Rates of “school distress”—or significant emotional distress related to attending school—are significantly elevated in children with autism spectrum disorders (ASD), according to a new study from the United Kingdom.
Sophie Connolly and colleagues compared questionnaire responses from 947 parents of children and young people who experienced school distress to responses from 149 parents of an age-matched control group. They report, “Notably, 92.1 percent of children and young people currently experiencing school distress were described as neurodivergent and 83.4 percent as autistic.” In comparison, only 16.8 percent of individuals in the “no school distress” group were autistic. Moreover, autistic individuals who displayed school distress exhibited distress at a significantly earlier age than nonautistic children, and this distress was more enduring.
The researchers add that sensory processing difficulties and attention-deficit/ hyperactivity disorder (ADHD) were also linked to higher rates of school distress. In addition, they say that “clinically significant anxiety symptomology and elevated demand avoidance were also pervasive.”
They also note, “The majority of children and young people experiencing school distress either currently or previously attended a mainstream provision… posing the question of whether mainstream settings are suitable for all children and young people, and if not, which provisions may be more appropriate.”
The researchers note that their study included individuals currently undergoing or awaiting assessments for ASD as well as those with official diagnoses.
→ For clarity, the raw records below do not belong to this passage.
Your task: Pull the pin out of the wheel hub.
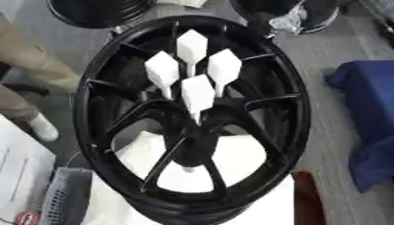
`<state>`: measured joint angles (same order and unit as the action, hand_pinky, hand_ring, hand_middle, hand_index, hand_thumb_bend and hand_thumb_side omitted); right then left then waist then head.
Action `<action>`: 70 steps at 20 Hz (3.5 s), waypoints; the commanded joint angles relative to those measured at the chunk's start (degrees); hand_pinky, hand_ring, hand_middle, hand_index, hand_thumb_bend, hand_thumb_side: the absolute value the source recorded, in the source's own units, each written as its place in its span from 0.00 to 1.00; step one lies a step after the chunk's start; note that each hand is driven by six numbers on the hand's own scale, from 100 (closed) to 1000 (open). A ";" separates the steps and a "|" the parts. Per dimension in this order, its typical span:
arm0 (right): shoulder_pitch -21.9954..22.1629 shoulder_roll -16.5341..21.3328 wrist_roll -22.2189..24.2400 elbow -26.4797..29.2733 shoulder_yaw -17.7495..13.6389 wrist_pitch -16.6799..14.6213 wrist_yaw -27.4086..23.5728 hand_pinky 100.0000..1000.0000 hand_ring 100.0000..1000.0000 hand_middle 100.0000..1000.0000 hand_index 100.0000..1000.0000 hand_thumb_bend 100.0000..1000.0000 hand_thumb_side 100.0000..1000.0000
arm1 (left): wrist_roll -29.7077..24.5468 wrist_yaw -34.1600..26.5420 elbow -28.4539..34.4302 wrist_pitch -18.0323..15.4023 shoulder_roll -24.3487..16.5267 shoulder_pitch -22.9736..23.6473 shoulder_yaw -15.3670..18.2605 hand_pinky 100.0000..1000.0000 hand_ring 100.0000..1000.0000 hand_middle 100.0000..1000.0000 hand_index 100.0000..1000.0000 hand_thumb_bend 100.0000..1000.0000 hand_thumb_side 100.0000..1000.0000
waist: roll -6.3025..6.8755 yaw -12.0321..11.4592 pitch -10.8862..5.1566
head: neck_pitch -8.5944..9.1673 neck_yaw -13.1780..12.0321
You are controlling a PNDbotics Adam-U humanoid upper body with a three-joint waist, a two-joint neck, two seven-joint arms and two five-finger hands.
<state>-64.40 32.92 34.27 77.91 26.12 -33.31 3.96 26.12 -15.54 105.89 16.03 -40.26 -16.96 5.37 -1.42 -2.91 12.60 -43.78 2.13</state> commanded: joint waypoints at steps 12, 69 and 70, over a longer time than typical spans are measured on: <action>2.09 -8.51 17.70 -0.10 -0.02 -18.66 5.85 0.82 0.75 0.76 0.82 0.10 0.52 | 1.64 -0.32 -1.68 -0.16 -3.94 4.94 2.63 0.65 0.76 0.50 0.69 0.84 0.49 | 0.52 1.10 -0.31 | 1.54 -3.62; 6.96 -6.58 17.70 5.31 -5.78 -17.38 19.61 0.77 0.70 0.71 0.81 0.13 0.53 | 1.73 -2.09 -3.64 -0.87 -3.98 6.99 3.03 0.66 0.76 0.51 0.68 0.81 0.49 | 0.46 3.79 3.51 | 3.85 -6.80; 6.88 -6.51 17.69 5.14 -5.79 -17.15 19.04 0.78 0.68 0.74 0.82 0.00 1.00 | 1.71 -2.08 -3.64 -0.86 -3.98 6.97 3.03 0.66 0.76 0.51 0.68 0.81 0.49 | 0.46 3.77 3.52 | 3.69 -6.74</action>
<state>-56.25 24.89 34.38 82.99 21.10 -33.19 24.52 27.97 -17.66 101.76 15.28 -42.32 -9.49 7.63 -1.21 0.96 16.94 -40.05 -4.73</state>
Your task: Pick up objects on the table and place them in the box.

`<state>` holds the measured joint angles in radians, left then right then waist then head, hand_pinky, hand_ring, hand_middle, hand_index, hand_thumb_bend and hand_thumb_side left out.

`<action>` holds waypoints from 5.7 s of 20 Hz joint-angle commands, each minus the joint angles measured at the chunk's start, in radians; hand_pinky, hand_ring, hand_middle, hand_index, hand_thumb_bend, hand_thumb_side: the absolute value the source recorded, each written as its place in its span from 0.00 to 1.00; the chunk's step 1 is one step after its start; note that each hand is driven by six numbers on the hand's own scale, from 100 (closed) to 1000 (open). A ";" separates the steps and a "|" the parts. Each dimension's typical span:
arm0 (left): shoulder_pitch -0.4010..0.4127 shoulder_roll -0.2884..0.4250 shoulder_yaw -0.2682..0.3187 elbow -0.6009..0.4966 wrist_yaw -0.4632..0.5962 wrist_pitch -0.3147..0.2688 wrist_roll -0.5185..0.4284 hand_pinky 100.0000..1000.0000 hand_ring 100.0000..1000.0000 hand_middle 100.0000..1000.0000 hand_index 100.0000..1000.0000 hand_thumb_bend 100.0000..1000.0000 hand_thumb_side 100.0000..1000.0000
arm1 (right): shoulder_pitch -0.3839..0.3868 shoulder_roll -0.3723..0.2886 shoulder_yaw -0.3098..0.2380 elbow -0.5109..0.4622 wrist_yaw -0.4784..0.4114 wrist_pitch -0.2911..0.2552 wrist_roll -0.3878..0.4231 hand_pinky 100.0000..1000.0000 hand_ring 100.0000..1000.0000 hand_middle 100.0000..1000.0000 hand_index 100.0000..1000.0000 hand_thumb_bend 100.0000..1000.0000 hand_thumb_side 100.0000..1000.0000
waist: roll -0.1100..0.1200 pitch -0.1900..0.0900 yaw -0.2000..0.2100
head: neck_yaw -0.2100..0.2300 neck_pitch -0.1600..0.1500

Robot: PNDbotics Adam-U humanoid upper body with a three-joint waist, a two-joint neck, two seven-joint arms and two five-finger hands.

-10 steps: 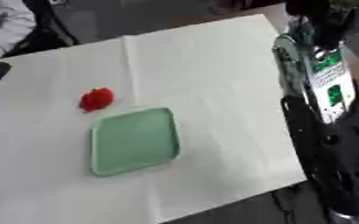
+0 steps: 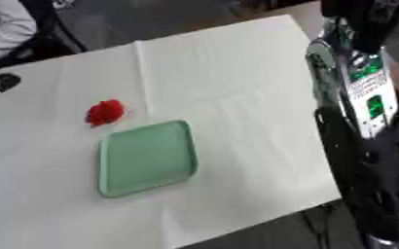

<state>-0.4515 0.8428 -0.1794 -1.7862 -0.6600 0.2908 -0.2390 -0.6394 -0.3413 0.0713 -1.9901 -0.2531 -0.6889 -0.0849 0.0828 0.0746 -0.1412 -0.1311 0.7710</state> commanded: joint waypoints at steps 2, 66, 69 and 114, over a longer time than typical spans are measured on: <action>-0.054 0.052 -0.025 0.072 0.032 -0.024 -0.032 0.31 0.39 0.59 0.75 0.72 0.48 | -0.016 0.001 -0.001 -0.010 -0.001 0.003 -0.005 0.14 0.31 0.36 0.43 0.02 0.27 | 0.001 -0.016 -0.004 | 0.006 -0.001; -0.348 -0.262 -0.231 0.733 -0.154 -0.348 -0.295 0.61 0.80 0.90 0.89 0.65 0.28 | -0.057 0.060 0.012 -0.010 -0.026 0.024 -0.005 0.14 0.31 0.36 0.43 0.01 0.28 | 0.020 -0.003 -0.075 | 0.031 -0.001; -0.365 -0.261 -0.219 0.720 -0.160 -0.337 -0.283 0.61 0.79 0.89 0.89 0.64 0.29 | -0.056 0.060 0.012 -0.010 -0.026 0.025 -0.004 0.14 0.31 0.36 0.43 0.01 0.28 | 0.020 -0.004 -0.074 | 0.031 -0.001; -0.379 -0.314 -0.170 0.794 -0.201 -0.417 0.032 0.00 0.00 0.03 0.32 0.00 0.66 | -0.074 0.086 0.016 -0.010 -0.036 0.027 0.001 0.14 0.31 0.37 0.43 0.02 0.29 | 0.024 0.004 -0.098 | 0.063 -0.001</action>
<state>-0.8123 0.4911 -0.3520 -0.9598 -0.8685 -0.1382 -0.2072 -0.7019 -0.2387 0.0895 -1.9901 -0.2883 -0.6618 -0.0847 0.1126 0.0940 -0.2420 -0.0625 0.7713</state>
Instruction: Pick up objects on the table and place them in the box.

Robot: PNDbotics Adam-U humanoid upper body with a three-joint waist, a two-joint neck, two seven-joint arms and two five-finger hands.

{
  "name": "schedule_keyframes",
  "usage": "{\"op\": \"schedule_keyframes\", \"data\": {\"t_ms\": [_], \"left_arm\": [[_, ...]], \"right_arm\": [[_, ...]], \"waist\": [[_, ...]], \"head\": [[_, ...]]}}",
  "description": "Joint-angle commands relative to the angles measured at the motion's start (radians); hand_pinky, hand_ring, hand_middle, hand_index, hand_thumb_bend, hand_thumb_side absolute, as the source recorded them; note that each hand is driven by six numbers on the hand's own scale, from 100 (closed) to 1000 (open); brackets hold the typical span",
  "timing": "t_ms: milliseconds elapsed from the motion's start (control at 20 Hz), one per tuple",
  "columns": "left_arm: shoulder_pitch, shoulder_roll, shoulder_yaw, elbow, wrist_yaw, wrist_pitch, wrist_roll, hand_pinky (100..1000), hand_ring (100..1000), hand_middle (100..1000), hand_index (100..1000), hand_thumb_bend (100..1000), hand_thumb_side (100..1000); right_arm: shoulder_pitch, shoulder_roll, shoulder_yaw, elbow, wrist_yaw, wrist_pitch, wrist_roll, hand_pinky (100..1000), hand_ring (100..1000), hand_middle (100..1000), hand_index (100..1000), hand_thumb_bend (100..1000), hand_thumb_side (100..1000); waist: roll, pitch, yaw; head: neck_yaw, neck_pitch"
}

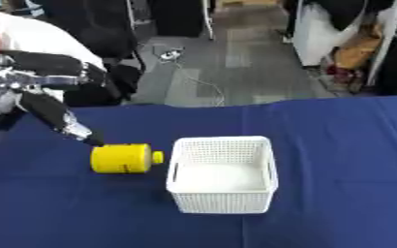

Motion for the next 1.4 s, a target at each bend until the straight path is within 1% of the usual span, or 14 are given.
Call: {"op": "schedule_keyframes", "data": {"t_ms": [50,200,250,300,400,500,600,700,850,1000,1050,1400], "left_arm": [[-0.036,0.015,-0.001,0.054,-0.053,-0.026,-0.053,716,781,854,927,853,731],[-0.056,0.005,-0.014,0.109,-0.102,-0.047,-0.064,739,785,852,932,887,722],[-0.063,0.001,-0.015,0.127,-0.115,-0.053,-0.064,733,781,848,932,856,739],[-0.071,-0.004,-0.016,0.145,-0.125,-0.058,-0.065,724,775,840,931,886,727],[-0.086,-0.014,-0.015,0.188,-0.133,-0.064,-0.065,715,745,813,932,886,733],[-0.098,-0.023,-0.013,0.228,-0.141,-0.068,-0.065,725,733,808,931,888,738],[-0.106,-0.031,-0.008,0.265,-0.153,-0.069,-0.065,700,690,807,929,888,739],[-0.115,-0.039,-0.002,0.294,-0.166,-0.071,-0.065,675,671,810,929,886,740],[-0.123,-0.049,0.003,0.325,-0.181,-0.076,-0.065,674,663,813,929,891,738],[-0.125,-0.056,-0.001,0.349,-0.199,-0.08,-0.065,685,663,817,937,918,728],[-0.126,-0.058,-0.005,0.357,-0.205,-0.083,-0.065,691,670,824,938,934,723],[-0.136,-0.068,-0.025,0.401,-0.247,-0.1,-0.065,719,708,844,934,965,685]], "right_arm": [[-0.009,-0.019,0.0,-0.015,0.0,0.005,0.003,308,392,473,577,237,881],[-0.01,-0.017,0.001,-0.015,-0.001,0.009,0.006,308,392,473,577,240,881],[-0.01,-0.016,0.001,-0.015,-0.001,0.01,0.007,308,392,473,577,240,881],[-0.011,-0.015,0.001,-0.015,-0.002,0.011,0.008,308,392,473,577,240,881],[-0.012,-0.011,0.002,-0.015,-0.003,0.012,0.009,308,392,473,577,242,881],[-0.013,-0.008,0.002,-0.015,-0.004,0.014,0.011,309,392,473,577,243,881],[-0.015,-0.006,0.004,-0.015,-0.005,0.017,0.014,309,393,473,578,245,881],[-0.017,-0.004,0.004,-0.015,-0.006,0.019,0.017,309,393,472,577,246,880],[-0.021,0.0,0.004,-0.015,-0.008,0.019,0.019,309,393,472,577,247,879],[-0.024,0.004,0.006,-0.015,-0.011,0.019,0.02,309,393,472,577,239,878],[-0.026,0.005,0.006,-0.015,-0.012,0.02,0.021,309,393,472,578,248,878],[-0.037,0.011,0.007,-0.015,-0.016,0.02,0.025,309,393,472,577,248,878]], "waist": [[-0.002,-0.01,-0.001],[-0.003,-0.006,-0.004],[-0.004,-0.004,-0.005],[-0.005,-0.003,-0.006],[-0.007,0.0,-0.007],[-0.008,0.003,-0.009],[-0.009,0.007,-0.013],[-0.009,0.01,-0.016],[-0.009,0.016,-0.021],[-0.009,0.02,-0.026],[-0.009,0.022,-0.028],[-0.008,0.032,-0.035]], "head": [[0.019,-0.003],[0.027,-0.006],[0.028,-0.006],[0.029,-0.006],[0.033,-0.007],[0.039,-0.009],[0.044,-0.011],[0.047,-0.009],[0.049,-0.002],[0.051,-0.002],[0.051,-0.003],[0.052,-0.009]]}}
They say that because research typically shows no significant difference in ASD characteristics between adults with a confirmed ASD diagnosis and those awaiting diagnosis, and because waiting times for diagnosis are lengthy in the United Kingdom, “broader inclusion criteria are likely to provide a more accurate estimation of the prevalence of autism among children and young people with school distress.” However, they note that their study population was of limited diversity, which may influence their findings.
The researchers conclude, “Further research, ideally co-produced with autistic and otherwise neurodivergent individuals, is needed to determine best practices in education, and to ensure appropriate understanding of how neurodivergent pupils best learn.”
“School distress and the school attendance crisis: a story dominated by neurodivergence and unmet need,” Sophie E. Connolly, Hannah L. Constable, and Sinéad L. Mullally, Frontiers in Psychiatry, September 22, 2023 (free online). Address: Sinéad L. Mullally, sinead.mullally@ newcastle.ac.uk.